If you're ready to start building a space for your little one that feels safe, intentional, and a little less chaotic, go explore the Kianao baby essentials collection to find the few pieces that seriously matter.

The messy, real answers to your questions

What's the deal with the dijon baby album everyone is talking about online?
It's an incredibly raw, honest album by the artist Dijon about becoming a dad, and it blew up because it finally puts into words the sheer terror, anxiety, and generational baggage that men feel when they've a child. It's basically required listening if you or your partner are struggling with the emotional transition to parenthood and are tired of everyone pretending it's easy.

How do you genuinely check in on your partner's mental health without being annoying?
You have to stop asking "how are you" while they're washing bottles, because they'll just lie and say "fine." You have to honestly sit them down when the house is quiet, look them in the face, and ask what they're most afraid of right now, even if it feels uncomfortable to bring up.

Do routines really help with newborn anxiety or is that a myth?
My doctor swears it keeps stable their sleep cycles, but honestly, having a routine is more for your brain than the baby's. When you're severely sleep-deprived, just knowing that 6:00 PM is always bath time gives you a tiny anchor of control in a day that otherwise feels like pure chaos.
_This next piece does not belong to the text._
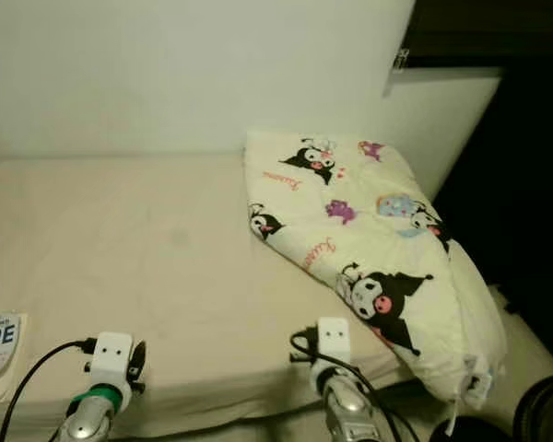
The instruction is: Clean up the room
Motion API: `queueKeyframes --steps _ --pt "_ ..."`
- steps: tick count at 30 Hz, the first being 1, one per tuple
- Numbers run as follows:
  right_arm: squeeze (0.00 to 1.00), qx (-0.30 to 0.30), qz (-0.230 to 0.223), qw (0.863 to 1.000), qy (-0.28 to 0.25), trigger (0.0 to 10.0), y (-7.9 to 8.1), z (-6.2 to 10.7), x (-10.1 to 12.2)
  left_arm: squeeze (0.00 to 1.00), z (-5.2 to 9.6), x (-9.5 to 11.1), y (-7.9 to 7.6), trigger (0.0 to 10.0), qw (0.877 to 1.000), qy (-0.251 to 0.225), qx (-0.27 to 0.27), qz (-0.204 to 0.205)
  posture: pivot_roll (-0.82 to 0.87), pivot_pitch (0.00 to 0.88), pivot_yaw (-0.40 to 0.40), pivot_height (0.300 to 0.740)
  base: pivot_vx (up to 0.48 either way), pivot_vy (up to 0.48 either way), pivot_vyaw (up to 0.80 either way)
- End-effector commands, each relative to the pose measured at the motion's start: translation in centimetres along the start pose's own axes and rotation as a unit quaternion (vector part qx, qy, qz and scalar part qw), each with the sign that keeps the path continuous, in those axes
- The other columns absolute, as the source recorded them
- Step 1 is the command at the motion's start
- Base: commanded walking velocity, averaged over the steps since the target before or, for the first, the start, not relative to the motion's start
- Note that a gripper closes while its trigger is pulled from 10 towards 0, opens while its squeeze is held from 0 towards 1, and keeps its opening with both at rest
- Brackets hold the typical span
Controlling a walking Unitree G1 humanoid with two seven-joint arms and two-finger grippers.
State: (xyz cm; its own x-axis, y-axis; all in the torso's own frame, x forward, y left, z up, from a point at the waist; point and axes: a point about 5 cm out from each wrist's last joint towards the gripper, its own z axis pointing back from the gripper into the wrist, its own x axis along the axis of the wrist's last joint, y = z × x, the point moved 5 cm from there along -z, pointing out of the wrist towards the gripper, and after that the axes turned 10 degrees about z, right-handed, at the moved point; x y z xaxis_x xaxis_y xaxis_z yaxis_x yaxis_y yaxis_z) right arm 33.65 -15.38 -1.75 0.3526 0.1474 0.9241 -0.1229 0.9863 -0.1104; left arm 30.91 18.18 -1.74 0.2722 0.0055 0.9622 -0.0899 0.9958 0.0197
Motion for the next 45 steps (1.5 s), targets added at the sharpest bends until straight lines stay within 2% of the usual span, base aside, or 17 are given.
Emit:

Why do organic fabrics seriously matter when you're already stressed about everything else?
Because cheap synthetic clothes often have harsh dyes and chemicals that can cause awful red rashes on a baby's paper-thin skin, and dealing with an unexplained rash at midnight will send your anxiety through the absolute roof. Spending a little more on a few good organic cotton onesies means crossing one major worry off your mental list.

Is maternal gatekeeping making my husband's anxiety worse?
Oh, absolutely, and I'm so guilty of this. When we criticize how they fold the swaddle or insist on taking over the feeding because they aren't doing it "right," we basically confirm their deepest fear that they're messing up, so sometimes you just have to walk away and let them put the diaper on slightly crooked.